These sentiments found expression, nearly as energetic, in language uttered by the representatives of the country. The wish of the Corps Législatif was no longer doubtful. It appears that there had been a moment when the Ministers inclined towards peace. An order of the day by MM. Clément-Duvernois and Jérôme David—the latter Vice-President of the Chamber[128]—nearly overturned the Cabinet. This occurred on July 13. Two days later the Chamber was called upon definitively to pronounce on the conclusions drawn up in conformity to the Commission of which M. de Kératry was a member, and which had been unanimously approved of. The vote was for War! The majority numbered 247 against 10. Seven members only were absent. The Radical Opposition was divided in opinion. To use the words of M. Thiers: “This was, in truth, the expression of an overwhelming approval of the country; the Legislative Body siding with the people.

When the Emperor, in his proclamation to the French army, foretold the difficulties of the enterprise, so certain appeared success to all that the sober “Journal des Débats” expressed an opinion that His Majesty “showed too much diffidence in his address to his troops.”

* * * * *

Every soldier in the streets was made the subject of popular ovation. In the theatres public feeling manifested itself by the noisiest demonstrations. Who can forget that representation at the Opera when the whole audience rose to a man and thundered out the “Marseillaise”?

In Paris such was the enthusiasm felt that the Emperor could not leave his Palace without being cheered by an immense mob, crying out, “Vive la guerre!” At the moment of his departure for the army His Majesty purposely refrained from driving through the capital owing to reports that the populace would indulge in wild demonstrations, intending to unharness the horses from his carriage and drag it themselves in triumph to the railway station. This same people, one month later, destroyed the emblems of the Empire and broke the statues of their Ruler![129]

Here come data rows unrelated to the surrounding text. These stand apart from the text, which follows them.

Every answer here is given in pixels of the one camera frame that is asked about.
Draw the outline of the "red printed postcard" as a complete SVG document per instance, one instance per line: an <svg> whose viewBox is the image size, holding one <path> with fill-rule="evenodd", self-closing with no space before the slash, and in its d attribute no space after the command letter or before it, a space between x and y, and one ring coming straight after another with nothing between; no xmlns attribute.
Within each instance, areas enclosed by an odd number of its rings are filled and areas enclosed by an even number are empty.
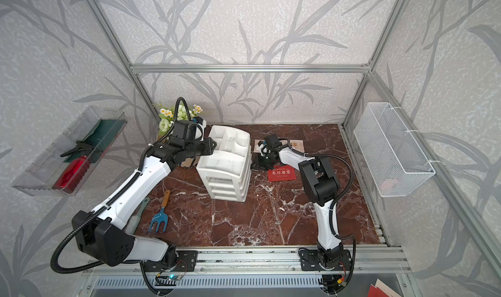
<svg viewBox="0 0 501 297"><path fill-rule="evenodd" d="M295 169L289 165L276 167L267 172L267 178L270 182L284 182L296 179Z"/></svg>

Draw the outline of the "beige printed postcard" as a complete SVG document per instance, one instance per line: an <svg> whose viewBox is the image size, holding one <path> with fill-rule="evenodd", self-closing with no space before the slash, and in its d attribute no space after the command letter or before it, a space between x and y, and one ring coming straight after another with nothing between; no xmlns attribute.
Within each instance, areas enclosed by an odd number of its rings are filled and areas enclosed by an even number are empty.
<svg viewBox="0 0 501 297"><path fill-rule="evenodd" d="M300 151L300 152L305 152L305 147L304 147L303 140L296 140L296 139L287 140L287 139L283 139L283 140L281 140L281 143L283 143L283 144L290 144L293 149L295 149L297 151Z"/></svg>
<svg viewBox="0 0 501 297"><path fill-rule="evenodd" d="M264 140L255 140L254 152L257 154L265 155L269 152L269 148Z"/></svg>

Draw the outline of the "white plastic drawer organizer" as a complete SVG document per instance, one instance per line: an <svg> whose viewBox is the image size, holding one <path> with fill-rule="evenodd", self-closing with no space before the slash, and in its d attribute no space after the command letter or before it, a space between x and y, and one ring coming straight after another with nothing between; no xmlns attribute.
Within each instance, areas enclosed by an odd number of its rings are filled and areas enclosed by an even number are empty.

If we have recalled facts known to all, it is not to exonerate the Emperor from the responsibilities he assumed, but to prove what was then the state of public opinion in France.

On Sunday, July 19, 1870, Napoleon III. held, at the Tuileries, a Council of War, which lasted several hours. The Emperor and his Ministers agreed, without exception, after mature deliberation, that a declaration should be made rendering peace still possible. But the same evening the Ministers repaired to St. Cloud and amended their resolution of the morning, M. Ollivier informing His Majesty that if the document agreed upon at their last meeting had been published the disappointment would have been such that “the Ministers would have been received with hisses and their carriages pelted with mud.”

Certainly, although the Chief of the State was a Constitutional Sovereign, he might have prevented the war, but at the cost of his own popularity. They would again have reproached him—as they already had—for being humble to the strong and arrogant to the weak. His conduct would have been for ever denounced by a malevolent Opposition as basely culpable towards a designing adversary.

At the same time, we own that the duty of the Emperor was to have shown himself wiser than the nation, and avoided war even at the cost of his crown.

His excuse is that he accepted the contest, but without ardour, as a man who engages in a duel because his honour and duty demand it, not considering that his opponent may be stronger than himself. Doubtless, he may have been carried away at the moment by national élan; by unlimited confidence in the power of his army; and that dreams of military glory, perhaps even of territorial aggrandizement, then stifled in his breast the calm reasoning of the statesman.